### Work instructions
Nothing but a number should be written: the count of lines below that contain "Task".

** Opening Exercise input block **

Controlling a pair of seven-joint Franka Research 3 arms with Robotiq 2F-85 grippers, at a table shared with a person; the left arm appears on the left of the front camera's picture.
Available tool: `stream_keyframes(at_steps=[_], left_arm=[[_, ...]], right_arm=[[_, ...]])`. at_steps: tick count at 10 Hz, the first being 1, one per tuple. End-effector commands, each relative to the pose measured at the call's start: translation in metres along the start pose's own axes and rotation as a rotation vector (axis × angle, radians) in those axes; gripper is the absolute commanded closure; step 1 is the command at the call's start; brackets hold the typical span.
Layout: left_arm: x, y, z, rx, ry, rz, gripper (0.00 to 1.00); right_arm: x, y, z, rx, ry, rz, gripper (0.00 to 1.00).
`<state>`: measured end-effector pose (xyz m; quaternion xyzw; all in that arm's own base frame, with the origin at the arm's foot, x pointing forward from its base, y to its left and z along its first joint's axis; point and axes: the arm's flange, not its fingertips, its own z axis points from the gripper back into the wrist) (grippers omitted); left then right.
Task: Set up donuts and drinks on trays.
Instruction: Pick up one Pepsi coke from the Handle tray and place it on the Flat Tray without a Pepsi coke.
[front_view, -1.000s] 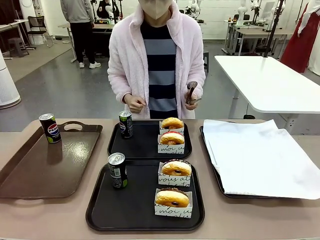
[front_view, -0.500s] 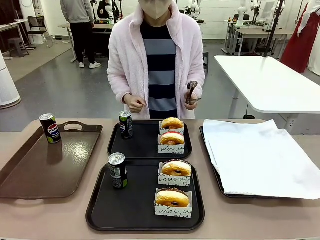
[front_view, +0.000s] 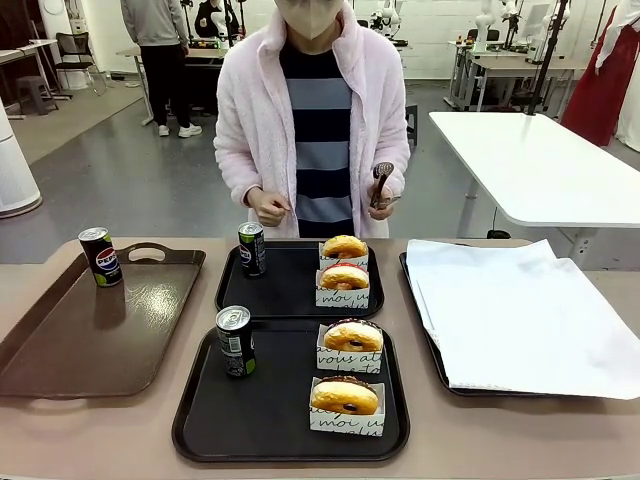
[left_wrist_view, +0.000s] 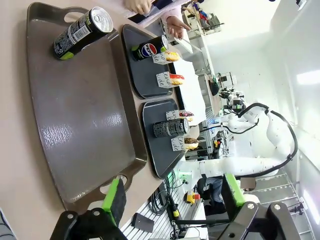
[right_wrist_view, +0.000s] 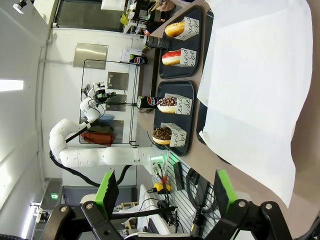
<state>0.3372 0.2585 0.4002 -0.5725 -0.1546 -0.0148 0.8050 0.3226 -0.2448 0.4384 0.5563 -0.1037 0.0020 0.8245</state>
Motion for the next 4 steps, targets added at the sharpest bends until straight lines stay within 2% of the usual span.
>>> stream_keyframes(at_steps=[1,4], left_arm=[[-0.0012,-0.0012,0.0015,-0.01,-0.001,-0.002,0.0],[-0.0012,-0.0012,0.0015,-0.01,-0.001,-0.002,0.0]], right_arm=[[-0.0012,0.0,-0.0007,-0.003,0.001,0.004,0.0],[-0.0012,0.0,-0.0007,-0.003,0.001,0.004,0.0]])
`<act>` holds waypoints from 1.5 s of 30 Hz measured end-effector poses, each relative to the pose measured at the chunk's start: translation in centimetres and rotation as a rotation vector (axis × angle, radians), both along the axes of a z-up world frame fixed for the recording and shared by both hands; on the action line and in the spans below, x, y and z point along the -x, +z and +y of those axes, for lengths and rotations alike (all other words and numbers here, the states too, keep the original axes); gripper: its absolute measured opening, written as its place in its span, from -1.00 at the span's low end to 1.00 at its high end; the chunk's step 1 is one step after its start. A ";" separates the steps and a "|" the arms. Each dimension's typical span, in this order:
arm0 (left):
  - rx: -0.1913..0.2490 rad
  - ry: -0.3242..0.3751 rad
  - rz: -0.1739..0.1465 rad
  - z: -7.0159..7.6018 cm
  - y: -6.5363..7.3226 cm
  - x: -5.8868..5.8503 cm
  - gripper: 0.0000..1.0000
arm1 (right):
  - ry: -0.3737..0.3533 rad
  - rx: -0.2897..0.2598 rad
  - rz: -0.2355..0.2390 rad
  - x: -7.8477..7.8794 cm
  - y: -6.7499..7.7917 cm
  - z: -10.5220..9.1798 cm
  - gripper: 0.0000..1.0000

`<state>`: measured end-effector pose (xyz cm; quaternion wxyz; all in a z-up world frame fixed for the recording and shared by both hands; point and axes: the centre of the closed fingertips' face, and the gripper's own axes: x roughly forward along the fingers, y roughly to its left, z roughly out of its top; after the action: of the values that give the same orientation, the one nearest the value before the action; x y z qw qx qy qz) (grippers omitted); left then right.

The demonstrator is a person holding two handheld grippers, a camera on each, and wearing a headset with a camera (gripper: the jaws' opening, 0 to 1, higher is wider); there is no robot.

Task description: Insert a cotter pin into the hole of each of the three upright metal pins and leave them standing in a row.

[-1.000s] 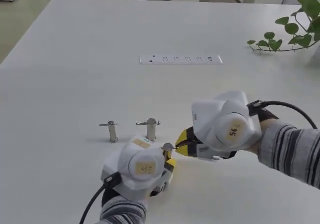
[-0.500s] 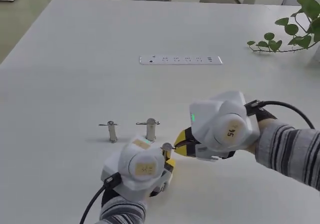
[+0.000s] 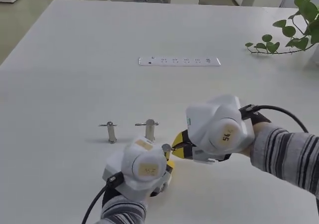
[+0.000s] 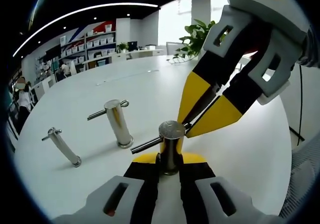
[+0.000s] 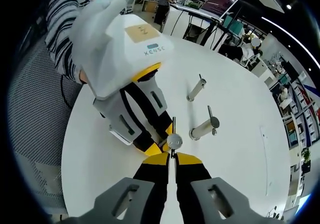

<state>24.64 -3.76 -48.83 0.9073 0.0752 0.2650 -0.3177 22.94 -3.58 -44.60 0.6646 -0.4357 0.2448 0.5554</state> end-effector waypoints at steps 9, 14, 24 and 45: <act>0.001 -0.002 0.015 -0.1 0.1 0.3 -0.52 | -0.133 -0.098 0.099 0.0 0.6 0.1 -0.80; 0.001 -0.027 -0.002 0.1 0.7 0.8 -0.39 | -0.177 -0.134 0.120 -0.5 1.1 0.4 -0.79; 0.035 0.007 0.031 1.7 1.5 1.7 -0.19 | -0.212 -0.152 0.189 -0.2 0.3 1.6 -0.78; 0.091 0.013 0.022 4.2 4.5 2.8 0.22 | -0.247 -0.167 0.251 -0.7 0.2 1.3 -0.84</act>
<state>21.81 0.39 -44.29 0.9089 0.0285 0.2609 -0.3242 23.61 -2.32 -44.42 0.7256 -0.2731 0.3306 0.5381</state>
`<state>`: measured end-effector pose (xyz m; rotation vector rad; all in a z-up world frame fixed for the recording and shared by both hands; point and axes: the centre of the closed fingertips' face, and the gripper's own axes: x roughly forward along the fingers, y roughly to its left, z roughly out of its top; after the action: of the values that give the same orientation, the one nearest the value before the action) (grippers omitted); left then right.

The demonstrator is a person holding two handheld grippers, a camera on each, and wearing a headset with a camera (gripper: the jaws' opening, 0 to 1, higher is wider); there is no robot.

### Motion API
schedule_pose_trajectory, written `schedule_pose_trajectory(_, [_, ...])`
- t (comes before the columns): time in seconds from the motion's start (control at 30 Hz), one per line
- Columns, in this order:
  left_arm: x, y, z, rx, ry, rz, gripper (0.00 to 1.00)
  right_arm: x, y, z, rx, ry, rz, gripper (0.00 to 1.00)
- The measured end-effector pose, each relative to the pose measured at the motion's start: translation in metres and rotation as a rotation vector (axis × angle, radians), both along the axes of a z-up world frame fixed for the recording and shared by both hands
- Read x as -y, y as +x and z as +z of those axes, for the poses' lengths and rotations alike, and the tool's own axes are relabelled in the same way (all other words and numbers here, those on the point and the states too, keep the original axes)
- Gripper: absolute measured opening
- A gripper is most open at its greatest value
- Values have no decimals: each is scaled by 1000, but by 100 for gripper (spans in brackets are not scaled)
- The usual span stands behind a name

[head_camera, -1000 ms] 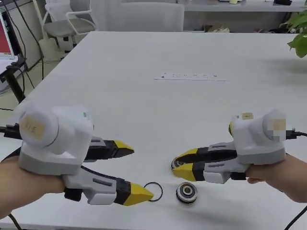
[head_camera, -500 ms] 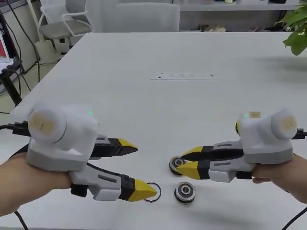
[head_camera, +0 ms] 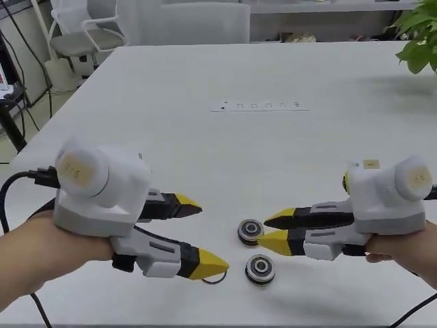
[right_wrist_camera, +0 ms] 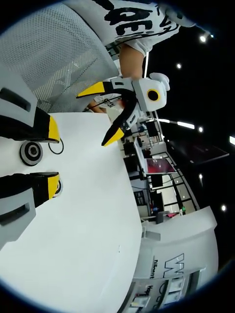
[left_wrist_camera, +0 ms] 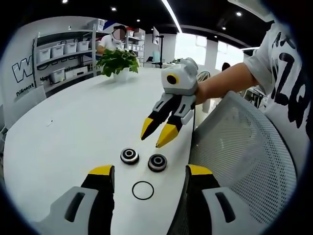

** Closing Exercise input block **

### Response area
2